March Fiction I: Two Recent Novels

A couple of recent novels.

We Are Pirates by Daniel Handler

 Handler tells the story of a few weeks in the life of a contemporary family living in San Francisco. They face the ordinary challenges of life with teenage daughter, replete with misunderstandings and emotional overreactions.

But this family veers into very strange waters, when Gwen and her crew literally go pirate for a couple of days. This doesn’t happen in San Francisco Bay these days (no matter what Gwen might imagine), and the adventure turns out pretty bad.

I found the writing awfully difficult to follow, consisting of internal monologs and baffling dialogs. Frankly, I’m pretty sure I missed a number of crucial events, because I simply couldn’t grok what they were talking about.

I also did not particularly identify with or sympathize with the pirate voyage—assuming that the events portrayed were real and not imagined, which is difficult for me to say for sure.

Overall, a pretty disappointing novel.

 

The Brothers Cabal by Jonathan L. Howard

 The latest in the series featuring the life (and afterlife) Johannes Cabal and his brother Horst, “riding together again” after several years of estrangement.

In this story, Horst is resurrected (a second time) into his vampire afterlife by a mysterious group known as the Ministererium Tenebra, who have taken over a small country and amassed an evil army of zombies, were-beasts, extradimensional monsters, and venture capitalists. They seem to think that Horst is a good candidate to be one of their generals (as the “The Lord of the Dead”), to raise and lead an elite force of combat vampires,.

Horst isn’t really on board with their plans, and joins forces with the John Dee Society to fight against them. The Dee’s and Horst hook up with Miss Virginia Montgomery’s Flying Circus, an all female troupe barnstorming the countryside in their (Sopwith Camel sized) entomopters.

Things get bad, things get worse. Much, much worse.

Twice resurrected vampire Horst is moved to reunite with his estranged (and thought to be dead) brother Johannes, a powerful and egotistical necromancer. The Dee Society generally fights and kills vampires and necromancers and such, and they also call in several other secret societies, most of which would normally compete with each other and all of which consider Johannes Cabal to be an enemy to be exterminated.

But the need is great and they discern a goodness in the brothers Cabal others may have missed.

This book is a fun fantasy with a darkly humorous turn. Better yet, the writing is wonderful and makes me read very carefully to not miss anything. Fer instance,

“…Horst produced a calico shopping bag adorned with a floral pattern so unmercifully twee that Cabal was sure only the poor light saved him from blindness, specifically by clawing out his own eyes. From the depths of this radioactively pretty receptacle emitting fast particles in the quaint spectrum, Horst took [out their lunch].” (pp. 227-8)

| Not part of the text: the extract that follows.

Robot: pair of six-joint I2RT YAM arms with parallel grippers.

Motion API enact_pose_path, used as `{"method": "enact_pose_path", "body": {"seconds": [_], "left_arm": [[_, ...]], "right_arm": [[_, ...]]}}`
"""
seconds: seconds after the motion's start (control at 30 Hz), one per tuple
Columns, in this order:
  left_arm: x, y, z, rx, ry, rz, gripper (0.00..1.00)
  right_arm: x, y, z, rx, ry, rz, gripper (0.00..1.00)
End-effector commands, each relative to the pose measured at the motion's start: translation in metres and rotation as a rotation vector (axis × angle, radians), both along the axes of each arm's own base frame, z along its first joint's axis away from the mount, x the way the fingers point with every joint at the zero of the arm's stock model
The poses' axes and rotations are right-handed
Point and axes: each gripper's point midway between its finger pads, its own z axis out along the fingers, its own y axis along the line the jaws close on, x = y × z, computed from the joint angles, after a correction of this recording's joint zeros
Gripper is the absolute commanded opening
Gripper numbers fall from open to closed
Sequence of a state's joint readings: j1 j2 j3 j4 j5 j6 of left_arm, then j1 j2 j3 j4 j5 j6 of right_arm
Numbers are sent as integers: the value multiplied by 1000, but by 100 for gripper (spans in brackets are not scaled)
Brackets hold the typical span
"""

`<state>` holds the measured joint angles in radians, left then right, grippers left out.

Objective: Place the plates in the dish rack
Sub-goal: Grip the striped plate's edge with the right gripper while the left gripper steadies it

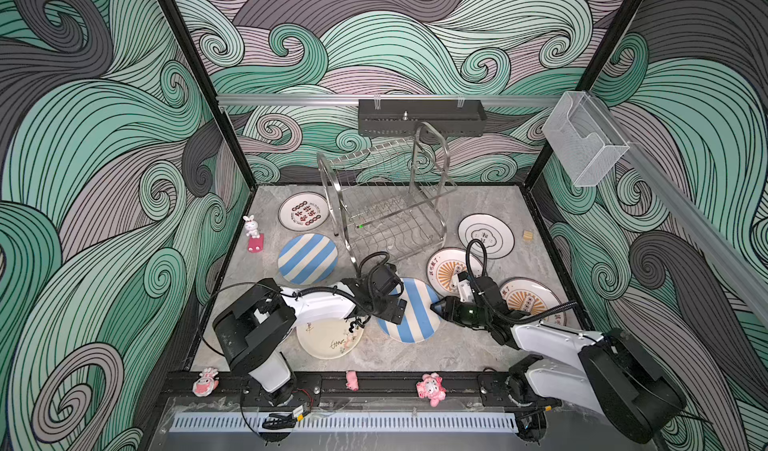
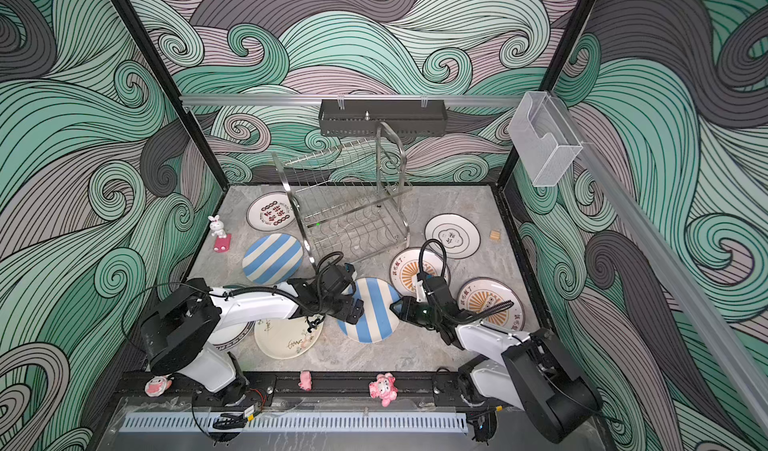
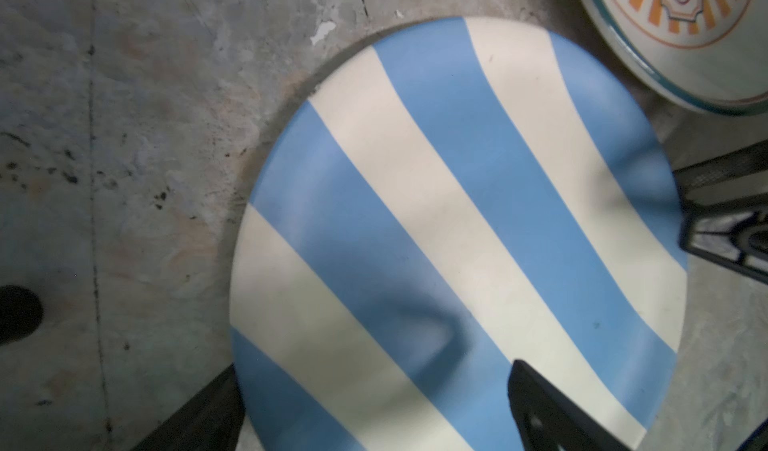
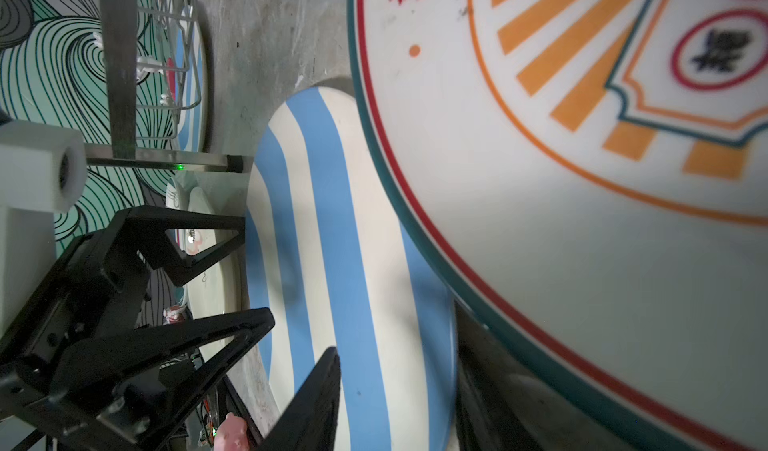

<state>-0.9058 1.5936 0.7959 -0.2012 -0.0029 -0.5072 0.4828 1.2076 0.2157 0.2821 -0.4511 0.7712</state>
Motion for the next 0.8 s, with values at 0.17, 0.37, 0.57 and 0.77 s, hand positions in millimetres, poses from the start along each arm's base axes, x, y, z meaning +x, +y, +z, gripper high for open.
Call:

 While the Cabal brothers are reconciled, at least for now, and many of the supernatural enemies vanquished, at least for now; it is far from certain what the future holds. (It would be a good bet that the future holds another sequel.)


 

  1. Daniel Handler, We Are Pirates, New York, Bloomsbury, 2015.
  2. Jonathan L. Howard, The Brothers Cabal, New York, Thomas Dunne Books, 2014.